Start from the beginning
                                    

Sudah beberapa hari Januar bertemu Nasa, sedikit demi sedikit dia dapat melihat sifat asli cewek itu. Nasa tidak sombong seperti Januar kira sebelumnya.

Januar melipat tangannya dan ikut dalam perbincangan mereka. "Kalau bisa, jual kue kamu di sekolah dengan harga 2000. Kalau kamu jual di luar sekolah, naikkan harga jadi 3000. Kamu bakalan untung banyak."

"Kalau teman aku protes harga naik gimana, Kak?" tanya anak itu kepada Januar.

"Bilang aja harga sembako naik. Mereka juga ngerti kok." 

Nasa berdiri di sebelah Januar. "Semangat jualannya. Walaupun begitu, jangan lupa belajar ya."

Anak itu mengangguk kemudian ikut berdiri mengangkut kotak dari barang dagangannya. "Makasih banyak ya udah beli semua kuenya, makasih juga untuk tips-nya, Kak. Nanti akan aku coba besok."

Nasa menutup wajahnya kembali dengan masker lalu berdadah-dadah padanya sembari membawa sekantong plastik berisi kue donat. Januar mengikutinya dari belakang, melihat Nasa yang riang dalam melangkah. Tanpa sadar, ia tersenyum.

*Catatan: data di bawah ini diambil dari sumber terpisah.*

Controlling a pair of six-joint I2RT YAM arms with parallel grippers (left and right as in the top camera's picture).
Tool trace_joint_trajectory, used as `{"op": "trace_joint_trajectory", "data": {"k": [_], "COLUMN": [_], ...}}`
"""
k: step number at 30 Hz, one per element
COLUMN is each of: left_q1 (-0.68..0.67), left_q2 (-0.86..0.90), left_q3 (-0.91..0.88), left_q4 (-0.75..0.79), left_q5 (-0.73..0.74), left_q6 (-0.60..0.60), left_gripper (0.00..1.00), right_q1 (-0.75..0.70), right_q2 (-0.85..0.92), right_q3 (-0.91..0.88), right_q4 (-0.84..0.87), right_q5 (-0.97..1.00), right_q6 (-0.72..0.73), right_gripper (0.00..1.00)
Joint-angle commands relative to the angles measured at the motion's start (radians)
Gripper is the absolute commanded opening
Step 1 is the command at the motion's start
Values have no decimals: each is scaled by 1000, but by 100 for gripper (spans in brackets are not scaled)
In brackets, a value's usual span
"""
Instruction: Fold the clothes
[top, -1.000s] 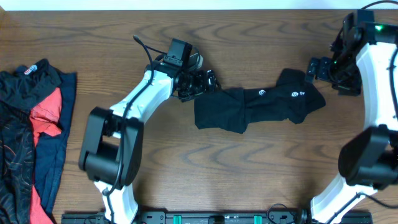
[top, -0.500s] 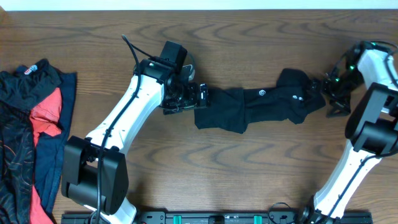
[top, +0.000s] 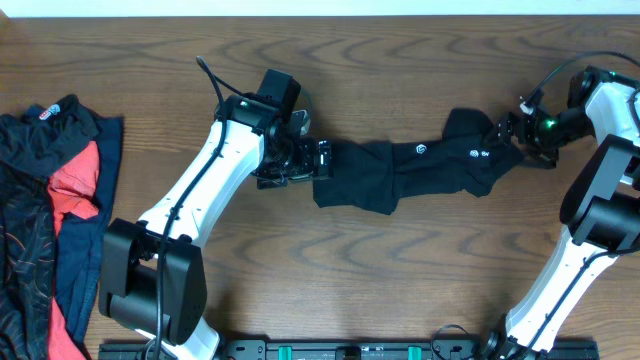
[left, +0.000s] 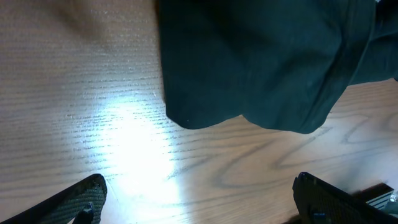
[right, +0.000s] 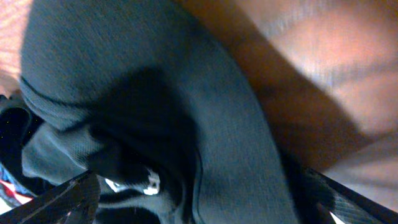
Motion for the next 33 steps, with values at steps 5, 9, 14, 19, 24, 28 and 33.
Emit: {"op": "trace_joint_trajectory", "data": {"k": [5,9,14,19,24,28,33], "left_q1": [3,3,3,3,3,3,3], "left_q2": [4,4,4,3,3,4,3], "left_q3": [9,9,9,9,9,9,9], "left_q4": [-19,-32,-43,-50,-54,-54,-54], "left_q5": [-11,-11,-12,-11,-12,-11,-11], "left_q6": [18,17,25,25,29,32,32], "left_gripper": [97,97,97,97,97,97,97], "right_q1": [-4,1,9,16,16,14,3], "right_q2": [-10,-2,36,55,55,55,55], "right_q3": [2,-27,-111,-229,-274,-271,-257], "right_q4": [17,29,70,172,211,212,212], "right_q5": [3,1,-27,-151,-179,-177,-158], "right_q6": [-46,-57,-57,-98,-98,-74,-32], "right_gripper": [96,95,92,68,15,1,1]}}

Namun, senyum itu tidak berlangsung lama saat Nasa tiba-tiba berbalik dan memberikan kantong plastik itu. "Bawain!"

Cowok itu mengambil alih barang belanjaan Nasa. Ia menyalakan ponsel Nasa di tangannya yang menunjukkan angka jam satu. Seharusnya, hari ini ia menghadiri mata kuliah terakhir. Namun, sepertinya ia akan membolos.

Toh, sesekali bolos tidak apa-apa bukan?

Januar terkekeh tanpa sadar.

Untuk pertama kalinya, cowok itu merasa senang berada di dekat Nasa.

• • • • • •

"Wah gila?!" teriak Januar saat melihat notifikasi yang berisi bahwa ia mendapat dua tiket nonton gratis film Spiderman : Far From Home dalam rangka Hari Kasih Sayang lusa ini.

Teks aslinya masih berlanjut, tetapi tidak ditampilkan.